El árbol se estremeció como si hubiera llegado el momento esperado por siglos. Hasta entonces su historia arbórea se había caracterizado por la modestia y la meditación trascendental. Aspiraba a un nirvana en el que cada hoja de sus ramas alcanzara la suculenta paz de no desear la luz. Pero al mismo tiempo, no le satisfacía esta aspiración oriental, y tendía a imaginarse móvil, deseante, humano, demasiado humano.
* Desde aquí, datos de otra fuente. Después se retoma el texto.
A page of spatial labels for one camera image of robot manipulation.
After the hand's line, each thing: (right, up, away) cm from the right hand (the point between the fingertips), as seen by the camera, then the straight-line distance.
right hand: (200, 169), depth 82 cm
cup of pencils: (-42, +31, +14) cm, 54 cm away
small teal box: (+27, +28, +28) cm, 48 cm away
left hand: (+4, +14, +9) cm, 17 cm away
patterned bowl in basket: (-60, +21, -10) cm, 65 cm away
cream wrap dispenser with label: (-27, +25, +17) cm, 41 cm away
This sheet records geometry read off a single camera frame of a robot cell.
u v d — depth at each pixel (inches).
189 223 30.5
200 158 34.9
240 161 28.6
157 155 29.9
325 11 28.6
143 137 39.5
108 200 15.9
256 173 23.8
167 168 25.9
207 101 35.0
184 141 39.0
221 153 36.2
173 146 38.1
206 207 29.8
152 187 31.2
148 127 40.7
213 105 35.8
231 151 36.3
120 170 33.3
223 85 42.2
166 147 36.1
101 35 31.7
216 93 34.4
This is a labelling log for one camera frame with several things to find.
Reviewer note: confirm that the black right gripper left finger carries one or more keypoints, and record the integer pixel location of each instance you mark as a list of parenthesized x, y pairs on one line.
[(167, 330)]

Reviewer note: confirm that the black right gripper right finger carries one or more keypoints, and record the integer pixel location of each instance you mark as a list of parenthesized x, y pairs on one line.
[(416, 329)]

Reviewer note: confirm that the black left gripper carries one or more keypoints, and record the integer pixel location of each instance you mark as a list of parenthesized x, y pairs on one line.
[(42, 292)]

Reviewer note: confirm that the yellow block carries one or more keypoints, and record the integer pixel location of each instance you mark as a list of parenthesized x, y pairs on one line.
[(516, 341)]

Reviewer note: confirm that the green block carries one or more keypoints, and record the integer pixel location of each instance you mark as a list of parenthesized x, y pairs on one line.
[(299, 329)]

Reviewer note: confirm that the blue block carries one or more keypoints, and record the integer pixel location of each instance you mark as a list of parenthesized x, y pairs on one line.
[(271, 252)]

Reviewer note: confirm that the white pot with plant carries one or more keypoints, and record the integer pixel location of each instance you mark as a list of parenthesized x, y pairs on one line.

Con el arribo del vampiro a sus instalaciones, con el mordisco que le propinó, todos los fermentos, musgos y líquenes producto espontáneo de su inmovilidad y su ceguera explotaron igual que un globo lleno de pedos. La corteza empezó a encogerse, a cambiar de color, a suavizarse, a llenarse de poros. Las hojas que lo hacían frondoso cayeron hasta dejarlo desnudo, de una de sus ramas salieron despedidos por el aire los polluelos que allí anidaban. Sus entrañas leñosas fueron tomando la forma flexible de los músculos, la rigidez harinosa de los huesos, y los conductos que transportaban la savia se transformaron en venas y arterias con sangre caliente, burbujeante. El árbol que permaneció inmóvil por tanto tiempo, en perpetua contemplación de sus propias falencias y la imponderable desproporción de sus aspiraciones, adquirió de repente las líneas de un cuerpo humano joven; un ser capaz de moverse con autonomía. La memoria guardada en los surcos de su tronco se replegó hacía la cabeza conformando parte del cerebro; de la madera más íntima y tierna se formó el cerebelo. Entonces, donde antes sólo se producían pensamientos vegetales y melancolía estática, ahora brotaban a mares conceptos, ideas, abstracciones, desbalances hormonales, ganas de amar.

Así, no tardó en aparecer por su mente la imagen de aquella mujer que quizás había sido la causante de la transmutación. Era una dama triste pero definitiva, lo que casi la hacía equivalente a las lejanas estrellas de cine. Además, aquella mujer expelía un aroma particular, lujurioso, una mezcla perfectamente coherente de pino, anamú y limonaria, y por si fuera poco sabía cantar a la perfección; pasaba horas enteras sentada sobre sus ramas entonando arias melancólicas.

Y de la misma manera fugaz en que sus pelos radiculares se trocaron en vellosidad púbica, y a su vez sus células vegetales se cambiaron por leucocitos y glóbulos rojos, así también le llegó al árbol, muy rápido, la primera conclusión de su cerebro recién estrenado: el recuerdo del aroma de la mujer, de su voz entonando canciones pastoriles, pronto dio lugar a la erección; su miembro de la generación se hinchó con soberbia, vehemente.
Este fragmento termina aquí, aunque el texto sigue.